Explanations are wonderful things. They provide the world around us with meaning, a way of reasoning with others and a path to understanding scientific processes. Explanations may also sow the seeds of bad science.
Bad Science can be interpreted in a number of ways. The media and “science” journalists interpret “bad” science to mean anti-science or “science” conducted by non-scientists, based on results that are corrupted, forged or spurious. We believe however that bad science is nothing more than “made-up-ology”, which is created by scientists in order to make highly speculative claims to explain natural phenomena.
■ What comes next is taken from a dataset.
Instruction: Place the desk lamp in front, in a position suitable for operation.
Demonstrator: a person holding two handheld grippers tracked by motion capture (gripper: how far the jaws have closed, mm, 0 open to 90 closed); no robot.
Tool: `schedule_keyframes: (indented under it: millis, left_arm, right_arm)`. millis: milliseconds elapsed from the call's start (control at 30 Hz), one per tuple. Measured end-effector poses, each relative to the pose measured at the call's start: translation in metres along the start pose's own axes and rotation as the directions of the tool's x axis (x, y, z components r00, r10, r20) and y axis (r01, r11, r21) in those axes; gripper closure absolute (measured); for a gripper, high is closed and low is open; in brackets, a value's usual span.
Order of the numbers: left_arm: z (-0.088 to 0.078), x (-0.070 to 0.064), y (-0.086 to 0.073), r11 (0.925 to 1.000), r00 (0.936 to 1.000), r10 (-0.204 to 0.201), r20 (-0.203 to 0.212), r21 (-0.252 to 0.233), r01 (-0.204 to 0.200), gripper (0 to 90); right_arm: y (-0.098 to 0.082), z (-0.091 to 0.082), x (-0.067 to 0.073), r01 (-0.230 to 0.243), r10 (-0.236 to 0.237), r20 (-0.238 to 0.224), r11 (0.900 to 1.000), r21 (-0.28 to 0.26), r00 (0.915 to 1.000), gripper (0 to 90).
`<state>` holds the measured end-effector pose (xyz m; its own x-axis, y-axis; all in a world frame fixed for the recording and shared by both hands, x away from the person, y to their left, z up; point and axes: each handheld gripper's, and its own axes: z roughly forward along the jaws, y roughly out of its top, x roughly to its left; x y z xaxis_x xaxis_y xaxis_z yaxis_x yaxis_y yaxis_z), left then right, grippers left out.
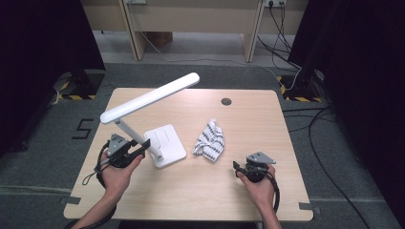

Strangely the media never pick up on our version of bad science, possibly because “science” journalists are there to report positively about science rather than to criticize scientific explanations.
Anyone with enough qualification to report on scientific endeavor has the ability to see through spurious claims, reconstructions or theories. Dinosaur reconstructions based on a single jaw fragments for instance, rate highly in our list of bad science. There are limits to reconstructions, many of which never see the light of day in scientific journals but feature on the cover of “scientific” magazines. The aim of such reconstructions apparently are to to communicate a predicted past event, such a meteorite impact, to a popular audience. The idea is analogous to comparing a period-dress Hollywood blockbuster to an actual historical event. The event most likely occurred, but since it was not recorded in detail nor witness by anyone living, still remains unknown. Discovering a dinosaur jaw or even complete skull does not mean we can determine its size or colour; reconstructions and films based on “true events”, the actual machinations, are fictitious. Reconstructions however are powerful ways to explain important events.
The Power of Explanation
Explanations are mechanical devices with which to predict or retrodict future or past events and processes that are unobservable. Most important is that explanations rely on discoveries.
In experimental science, such as chemistry, phenomena are observable and repeatable. We may discover for instance that two chemicals added together produce another. The event can be repeated, described and observed, therefore resulting in an explanation of the processes involved. Non-experimental sciences such as palaeontology however rely on retrodictions based on evidence to hand. The discovery of a fossil jaw bone for example, is limited to description and observation of its form. The processes that the jaw bone underwent when it was part of a living creature are unobservable and not repeatable. The resulting explanations are quite different from those in chemistry as they are based on assumptions, theories, hypotheses and comparisons. In palaeontology we choose the best explanation based on the most convincing and rational argument. That argument is tied to accepted theories and hypotheses at the time meaning that explanations are forever changing and ephemeral. This does not mean that non-experimental sciences like palaeontology are bad or non-scientific. Many scientific fields that involve the study of past events are far more reliant on patterns than the experimental sciences (i.e., ecology, systematics, biogeography, geology, geography). Explanation, it seems, provides greater meaning.
The non-experimental sciences are primarily descriptive and comparative, relying on form and its relationship rather than on explanations. Given that normal processes are taken for granted in the experimental sciences (i.e. photosynthesis, digestion, ontogeny etc.), they are not evident in the non-experimental fields. Without the luxury of observing processes, scientists are reduced to making up hypothetical explanations in order to provide some kind of meaning. This is understandable in a world where explanations are seen to be more meaningful that form. For us form, its description and comparison, is meaningful. The discovery of patterns and relationships between form is possibly the most powerful scientific endevour. Without it we live in the present with no knowledge of the past. Many scientists within palaeontology, geology, systematics and biogeography feel that the discovery of relationship is not enough. The rise of hypothetical mechanical explanations as “meaningful” is where we believe bad science to begin.
1 comment:
Right on!
Every week there are two forms of "hype" in the news. One is good hype and one is bad.
The good hype or promotion is typically something has been found. Some mummy somewhere, a gold piece of jewelry, a shipwreck, or some other antiquity. Part of the reason I call this hype is it is to get some location in the news, but rarely in these articles is someone trying to sell you something.
The bad hype is the space junk promotion. Carl Sagan once claimed he was the world's foremost authority on exo-biology. I claim I know as much as he did and I claim that everyone else on the planet does as well. They find a meteorite on Antarctica and then claim it came from Mars, I say prove it, or is there somewhere in the vastness of space that has the geological makeup? Do we know everything about every meteorite? Every week we find a new galaxy like our own or it seems. This hype is bad hype, it is really about keeping NASA and JPL in the news so they won't get their budget cut, not about science.